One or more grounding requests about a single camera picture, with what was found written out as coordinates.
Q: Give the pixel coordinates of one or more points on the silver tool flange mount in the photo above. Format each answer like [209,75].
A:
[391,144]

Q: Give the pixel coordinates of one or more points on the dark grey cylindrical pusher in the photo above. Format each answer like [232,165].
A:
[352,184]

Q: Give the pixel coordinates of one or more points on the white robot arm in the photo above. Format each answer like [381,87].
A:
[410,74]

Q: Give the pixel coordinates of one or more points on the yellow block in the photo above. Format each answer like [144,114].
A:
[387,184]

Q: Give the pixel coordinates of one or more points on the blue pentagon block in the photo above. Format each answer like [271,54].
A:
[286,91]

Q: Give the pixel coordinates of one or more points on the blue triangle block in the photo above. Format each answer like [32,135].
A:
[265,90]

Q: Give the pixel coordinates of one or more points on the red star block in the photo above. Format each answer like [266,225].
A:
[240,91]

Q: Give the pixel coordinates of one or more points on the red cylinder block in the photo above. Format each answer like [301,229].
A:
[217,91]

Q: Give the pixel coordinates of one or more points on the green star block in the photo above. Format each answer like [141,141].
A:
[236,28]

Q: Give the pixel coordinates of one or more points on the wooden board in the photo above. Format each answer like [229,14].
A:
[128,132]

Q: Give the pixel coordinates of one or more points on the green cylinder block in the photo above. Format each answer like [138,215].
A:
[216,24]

---------------

» Task prompt
The expected answer is the lines from the one containing "answer like [138,215]." through the end of the material, reproduced exactly with both ends kept.

» Solution to this task
Q: Give the pixel coordinates of one or more points on the green cylinder block in the photo above. Format each answer like [138,215].
A:
[216,24]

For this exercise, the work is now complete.